It has been six months since a huge explosion hit parts of Lebanon's capital, wreaking terrible devastation. So far, no one has had to answer for the blast, and more deadly chemicals were found during cleanup efforts.
More than 200 people lost their lives in the massive explosion in Lebanon's capital, Beirut, on August 4. More than 6,000 others were injured and 300,000 lost their homes. The damage was widespread, and rebuilding efforts are sluggish. According to the World Bank, between $1.8-$2.2 billion (€1.5-€1.8 billion) will be needed for basic efforts.
The blast came at a terrible time for the country. Lebanon hit economic rock bottom before the blast, and then came the coronavirus pandemic. It's feared that the country will have to default again on its international obligations.
What stage is the investigation at?
According to the NGO Human Rights Watch, the Lebanese authorities have been negligent in their investigation of the causes of the catastrophic explosion at Beirut's port in August. Over the six months since then, they have continued to keep the public in the dark and have been anything but forthcoming with regard to details or specifics on their current investigation. This comes despite that fact that numerous documents have surfaced proving that high-ranking Lebanese politicians and security officials knew for years that large amounts of ammonium nitrate was being stored at the port.
A total of 2,750 metric tons (3,031 US tons) of unsecured ammonium nitrate were in storage at the Beirut port. According to security officials, Lebanon's president Michel Aoun and the then-Prime Minister Hassan Diab were well aware of this, and as early as July of last year. They were also aware of how dangerous ammonium nitrate was and what the consequences of an explosion would be. Despite this, the chemicals remained on site.
Fadi Sawan, the judge in charge of the investigation, has indicted 37 people so far. Most of them are customs, port services and security officials. According to their family members and lawyers, the state has yet to issue formal charges or present the evidence against them.

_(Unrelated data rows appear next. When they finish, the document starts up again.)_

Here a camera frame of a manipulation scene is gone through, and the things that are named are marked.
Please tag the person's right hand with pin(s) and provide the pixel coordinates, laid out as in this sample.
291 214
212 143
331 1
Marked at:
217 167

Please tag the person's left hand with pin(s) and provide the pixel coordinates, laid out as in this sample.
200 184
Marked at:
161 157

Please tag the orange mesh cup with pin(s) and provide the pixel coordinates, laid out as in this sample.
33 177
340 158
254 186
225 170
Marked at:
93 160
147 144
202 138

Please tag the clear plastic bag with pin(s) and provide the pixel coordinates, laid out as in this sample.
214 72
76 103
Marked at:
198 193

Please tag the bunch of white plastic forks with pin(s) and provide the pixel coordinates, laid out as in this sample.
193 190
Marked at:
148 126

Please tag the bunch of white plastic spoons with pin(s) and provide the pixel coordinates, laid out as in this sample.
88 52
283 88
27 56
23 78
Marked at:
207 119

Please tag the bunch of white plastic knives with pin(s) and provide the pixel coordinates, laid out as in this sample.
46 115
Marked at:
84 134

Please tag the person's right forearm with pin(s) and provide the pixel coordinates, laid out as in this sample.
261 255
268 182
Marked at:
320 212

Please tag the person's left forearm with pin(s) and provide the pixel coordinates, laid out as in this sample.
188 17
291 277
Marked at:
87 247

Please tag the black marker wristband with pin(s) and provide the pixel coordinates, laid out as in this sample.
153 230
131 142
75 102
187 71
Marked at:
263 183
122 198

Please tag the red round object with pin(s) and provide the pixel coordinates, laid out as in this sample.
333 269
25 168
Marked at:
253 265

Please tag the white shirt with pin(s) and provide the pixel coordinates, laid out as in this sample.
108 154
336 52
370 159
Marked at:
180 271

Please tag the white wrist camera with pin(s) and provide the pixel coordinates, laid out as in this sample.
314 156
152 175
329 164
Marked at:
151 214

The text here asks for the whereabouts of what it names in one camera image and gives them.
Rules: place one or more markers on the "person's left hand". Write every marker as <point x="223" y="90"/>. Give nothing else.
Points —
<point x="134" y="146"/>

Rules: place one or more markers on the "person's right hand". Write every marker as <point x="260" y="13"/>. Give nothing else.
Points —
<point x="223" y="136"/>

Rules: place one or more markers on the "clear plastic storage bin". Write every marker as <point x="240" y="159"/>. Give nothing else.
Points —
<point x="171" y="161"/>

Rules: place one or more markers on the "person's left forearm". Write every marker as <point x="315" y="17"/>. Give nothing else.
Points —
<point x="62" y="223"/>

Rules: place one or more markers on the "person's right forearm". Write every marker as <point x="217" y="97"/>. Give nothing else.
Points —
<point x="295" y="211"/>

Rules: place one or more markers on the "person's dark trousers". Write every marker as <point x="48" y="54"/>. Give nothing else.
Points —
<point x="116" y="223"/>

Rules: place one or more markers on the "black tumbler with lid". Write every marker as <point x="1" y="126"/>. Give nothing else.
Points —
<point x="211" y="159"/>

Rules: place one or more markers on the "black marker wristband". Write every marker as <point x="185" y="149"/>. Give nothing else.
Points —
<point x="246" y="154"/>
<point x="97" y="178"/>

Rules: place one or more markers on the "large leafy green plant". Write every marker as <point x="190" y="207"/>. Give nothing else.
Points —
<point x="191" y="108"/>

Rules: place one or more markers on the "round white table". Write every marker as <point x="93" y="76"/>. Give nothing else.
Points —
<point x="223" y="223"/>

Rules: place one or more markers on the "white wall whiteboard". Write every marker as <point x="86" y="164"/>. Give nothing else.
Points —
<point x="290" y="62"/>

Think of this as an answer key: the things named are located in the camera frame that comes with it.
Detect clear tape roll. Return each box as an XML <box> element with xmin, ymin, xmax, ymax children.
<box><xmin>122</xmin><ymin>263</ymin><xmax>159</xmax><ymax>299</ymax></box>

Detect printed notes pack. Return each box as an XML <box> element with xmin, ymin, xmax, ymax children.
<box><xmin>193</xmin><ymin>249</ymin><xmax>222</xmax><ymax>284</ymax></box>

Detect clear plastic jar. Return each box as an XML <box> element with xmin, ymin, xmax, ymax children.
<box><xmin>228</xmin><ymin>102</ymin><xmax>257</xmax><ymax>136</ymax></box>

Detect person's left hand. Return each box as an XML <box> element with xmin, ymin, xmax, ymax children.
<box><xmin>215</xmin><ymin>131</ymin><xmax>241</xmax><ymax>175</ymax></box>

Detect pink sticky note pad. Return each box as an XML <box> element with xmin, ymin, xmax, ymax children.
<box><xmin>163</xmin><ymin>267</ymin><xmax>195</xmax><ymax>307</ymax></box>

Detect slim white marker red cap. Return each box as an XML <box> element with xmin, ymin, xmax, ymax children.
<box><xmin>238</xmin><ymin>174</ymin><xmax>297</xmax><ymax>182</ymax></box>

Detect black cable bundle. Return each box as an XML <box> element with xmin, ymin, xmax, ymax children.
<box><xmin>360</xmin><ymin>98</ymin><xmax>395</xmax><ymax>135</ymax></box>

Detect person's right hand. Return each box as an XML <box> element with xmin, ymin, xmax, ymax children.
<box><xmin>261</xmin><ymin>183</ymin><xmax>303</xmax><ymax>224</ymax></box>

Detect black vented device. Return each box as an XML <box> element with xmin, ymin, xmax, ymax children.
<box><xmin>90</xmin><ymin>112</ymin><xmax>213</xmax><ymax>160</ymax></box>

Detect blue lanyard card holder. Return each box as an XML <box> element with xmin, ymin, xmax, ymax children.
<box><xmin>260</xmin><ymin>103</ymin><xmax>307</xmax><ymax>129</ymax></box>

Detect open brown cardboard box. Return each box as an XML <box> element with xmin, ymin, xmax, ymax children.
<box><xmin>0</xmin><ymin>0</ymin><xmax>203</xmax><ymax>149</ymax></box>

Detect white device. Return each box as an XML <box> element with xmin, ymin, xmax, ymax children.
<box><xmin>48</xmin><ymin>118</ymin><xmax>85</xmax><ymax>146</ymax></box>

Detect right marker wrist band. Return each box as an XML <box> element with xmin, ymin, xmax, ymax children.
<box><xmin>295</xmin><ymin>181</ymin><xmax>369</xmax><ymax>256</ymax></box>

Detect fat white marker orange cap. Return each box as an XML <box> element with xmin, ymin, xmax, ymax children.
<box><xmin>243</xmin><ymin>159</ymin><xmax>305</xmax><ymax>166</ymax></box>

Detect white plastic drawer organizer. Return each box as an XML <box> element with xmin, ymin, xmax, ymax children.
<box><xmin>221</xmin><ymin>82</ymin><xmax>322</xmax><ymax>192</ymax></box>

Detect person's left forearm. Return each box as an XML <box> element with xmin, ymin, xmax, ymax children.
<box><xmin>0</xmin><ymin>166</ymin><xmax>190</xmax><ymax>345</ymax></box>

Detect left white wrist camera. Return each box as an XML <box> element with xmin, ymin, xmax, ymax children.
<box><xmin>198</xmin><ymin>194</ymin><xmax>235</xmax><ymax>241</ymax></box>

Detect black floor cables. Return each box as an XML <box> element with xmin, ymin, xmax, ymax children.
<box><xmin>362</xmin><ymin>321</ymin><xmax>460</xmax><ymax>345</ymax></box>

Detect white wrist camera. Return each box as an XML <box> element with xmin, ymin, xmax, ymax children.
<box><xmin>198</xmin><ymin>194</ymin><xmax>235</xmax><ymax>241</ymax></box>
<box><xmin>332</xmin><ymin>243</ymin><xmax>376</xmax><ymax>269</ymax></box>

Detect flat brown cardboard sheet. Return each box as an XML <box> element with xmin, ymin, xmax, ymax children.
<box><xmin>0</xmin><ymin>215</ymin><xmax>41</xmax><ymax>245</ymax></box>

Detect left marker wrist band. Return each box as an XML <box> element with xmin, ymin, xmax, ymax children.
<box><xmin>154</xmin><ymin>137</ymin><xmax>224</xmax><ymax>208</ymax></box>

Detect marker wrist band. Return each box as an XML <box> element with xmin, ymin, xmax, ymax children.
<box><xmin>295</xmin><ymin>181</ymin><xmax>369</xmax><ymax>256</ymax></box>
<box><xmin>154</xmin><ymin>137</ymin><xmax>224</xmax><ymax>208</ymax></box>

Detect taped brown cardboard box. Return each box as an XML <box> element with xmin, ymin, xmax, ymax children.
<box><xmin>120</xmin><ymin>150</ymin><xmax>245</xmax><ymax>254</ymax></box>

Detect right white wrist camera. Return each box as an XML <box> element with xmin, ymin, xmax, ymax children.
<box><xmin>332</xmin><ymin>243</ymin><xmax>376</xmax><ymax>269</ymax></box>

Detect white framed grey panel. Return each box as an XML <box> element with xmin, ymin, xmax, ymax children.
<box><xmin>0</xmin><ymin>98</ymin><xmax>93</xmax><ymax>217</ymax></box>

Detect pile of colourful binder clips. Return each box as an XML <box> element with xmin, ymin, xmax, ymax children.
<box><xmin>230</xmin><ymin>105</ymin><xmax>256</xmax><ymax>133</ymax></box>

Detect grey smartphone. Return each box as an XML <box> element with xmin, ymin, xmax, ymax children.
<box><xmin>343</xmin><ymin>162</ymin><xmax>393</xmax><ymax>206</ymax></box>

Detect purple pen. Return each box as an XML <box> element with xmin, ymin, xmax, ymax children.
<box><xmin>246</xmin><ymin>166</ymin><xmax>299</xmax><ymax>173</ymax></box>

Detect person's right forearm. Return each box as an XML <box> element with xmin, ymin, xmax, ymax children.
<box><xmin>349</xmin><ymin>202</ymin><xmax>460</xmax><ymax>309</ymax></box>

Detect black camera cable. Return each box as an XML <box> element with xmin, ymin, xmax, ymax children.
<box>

In mid-December, Sawan charged Lebanon's caretaker Prime Minister Diab and three former ministers with negligence, but the high-ranking officials refused to cooperate with investigators. The proceedings thus ground to a halt on December 17 and were expected to resume at the beginning of the year. But the latest coronavirus lockdown has now postponed things further. Now many in Lebanon are calling for an international inquiry into the blast, saying they have little faith in the country's justice system and politicians, who they believe have little interest in getting to the bottom of things.
German company cleans up Beirut's toxic harbor
Were all the dangerous chemicals completely removed?
This is a question two German companies are trying to answer. They were hired by Lebanese customs officials to determine the contents of 52 containers that were still on site after the blast occurred. In January, they determined that large amounts of toxic and highly flammable materials were being stored on site, without the necessary security precautions.
Michael Wentler, the head of the Höppner Environmental Protection Consultancy in the northern German state of Lower Saxony, told the German news agency DPA that chemicals had already eaten through some of the canisters and containers and leaked out. He said the chemicals could have caused another explosion had they accidentally mixed with one another.
The environmental damage is already significant as well. That's why Wentler has been partnering with the Bremen-based logistics and transportation company Combi Lift to recover and dispose of the 52 containers. The containers have since been packed up and are ready for shipping to Germany, according to a recent tweet by Germany's ambassador to Lebanon.
Who is in charge these days?
Shortly after the devastating blast last August, the entire Lebanese government bowed to public pressure and resigned. Prime Minister Diab had taken office only in January 2020 after months of deadlock. He succeeded Saad Hariri, who resigned in October of 2019 after just three years at the helm. Diab's designated successor, Mustafa Adib, also threw in the towel at the end of September in what many saw as an internal power struggle while attempting to form a new government.
To make things more confusing, the country's former prime minister is now meant to become Lebanon's next prime minister. President Michel Aoun in October named Hariri to the post of premier and has ordered him to form a new government. So far, however, he's been unsuccessful.
Compounding the problems is the fact that because of rampant corruption and mismanagement, few people have faith in the old political elite in the country, to which Hariri firmly belongs.